Ecco, alla sommità degli scalini, che dalla spiaggia portavano su al paese, spuntare la figura grassoccia di Lidia che agitò alto una mano per salutarmi e affrettò il passo.

“Come va sei di nuovo qui? Non dovevi venire il mese prossimo? Tonino mi ha detto di averti incontrato a Napoli”.

Angelo si materializzò, improvviso, al mio fianco. “Tu sei Lidia, vero?, cinguettò con un sorriso bonario di chi si sente vincitore.

“Si, tu come lo sai?,  si meravigliò Lidia.

“L’ho capito subito, Ciro mi ha parlato di te”, aggiunse con malizia.

“Davvero?”, domandò perplessa Lidia.

“Si mi ha detto che tu sei la più bella ragazza del paese”.

“Davvero?”, ripeté speranzosa Lidia, ma fu allora che Angelo, vezzoso, sognante mi prese sottobraccio e mi appoggiò la testa su una spalla.

“Ci siamo fidanzati otto giorni fa”, disse e guardò Lidia dritto negli occhi.

Mamma ruppe il silenzio che, improvviso e tangibile, era caduto fra noi: “Venite dentro, è ora del pranzo.”
“Io vado”, disse Lidia, “Buon appetito”.

Le posate, la tovaglia, i piatti mi parvero ancora più miseri fra le mani di Angelo, ma lui non sembrava notarne la pochezza, anzi lodava tutto: il sugo, i broccoletti, il mare, la carne, la pianta  d’edera variegata che s’abbarbicava alla porta, la mela, il letto d’ottone, lo sciale un po’ sfilacciato ai bordi che mamma aveva sulle spalle.

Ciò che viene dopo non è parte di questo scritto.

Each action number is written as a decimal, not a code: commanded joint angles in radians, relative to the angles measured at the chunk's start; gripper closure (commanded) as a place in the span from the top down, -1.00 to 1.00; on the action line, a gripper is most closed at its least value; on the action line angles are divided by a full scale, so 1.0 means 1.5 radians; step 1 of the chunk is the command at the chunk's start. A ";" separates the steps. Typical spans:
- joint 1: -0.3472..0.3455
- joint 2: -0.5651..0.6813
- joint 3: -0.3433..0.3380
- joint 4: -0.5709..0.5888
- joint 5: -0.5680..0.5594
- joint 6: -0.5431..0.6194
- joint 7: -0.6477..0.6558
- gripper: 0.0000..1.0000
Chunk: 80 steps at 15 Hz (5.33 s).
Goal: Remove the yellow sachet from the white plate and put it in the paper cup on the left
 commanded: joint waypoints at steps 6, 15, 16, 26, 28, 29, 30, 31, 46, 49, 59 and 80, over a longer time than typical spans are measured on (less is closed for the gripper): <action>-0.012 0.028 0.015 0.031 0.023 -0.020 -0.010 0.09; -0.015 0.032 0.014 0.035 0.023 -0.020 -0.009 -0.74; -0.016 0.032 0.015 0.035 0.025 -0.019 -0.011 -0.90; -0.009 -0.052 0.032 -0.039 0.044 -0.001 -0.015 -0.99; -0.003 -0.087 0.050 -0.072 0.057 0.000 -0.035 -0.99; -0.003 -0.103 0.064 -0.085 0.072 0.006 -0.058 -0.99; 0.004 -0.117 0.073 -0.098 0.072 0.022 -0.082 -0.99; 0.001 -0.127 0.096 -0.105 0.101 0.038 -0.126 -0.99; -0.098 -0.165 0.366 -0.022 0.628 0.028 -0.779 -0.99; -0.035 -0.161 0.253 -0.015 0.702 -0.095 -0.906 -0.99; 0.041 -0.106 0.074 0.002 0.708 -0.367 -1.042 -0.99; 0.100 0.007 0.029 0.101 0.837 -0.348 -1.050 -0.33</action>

Non capivo se era finzione o era tanto contenta di essere lì, da non vedere le cose come erano. Avrei voluto gridarglielo: ehi Sandro Fucile, non esagerare! Come puoi apprezzare questa casa, questa povera vecchia e me, tu che sei abituato a ben altre case, ad altre mamme ed amici ed amori diversi? Gliel’avrei detto più tardi, quando, tonando a casa, avrei fermato l’auto nel punto preciso  in cui l’avevo trovato otto giorni prima.

“Sei di Napoli?”, chiese mamma.

“Si”.

“Dove abiti? Come vi siete conosciuti?”.

Intervenni: “Dobbiamo andar via, perché voglio mostrarti il resto del paese e lo sai che non mi piace guidare al buio”.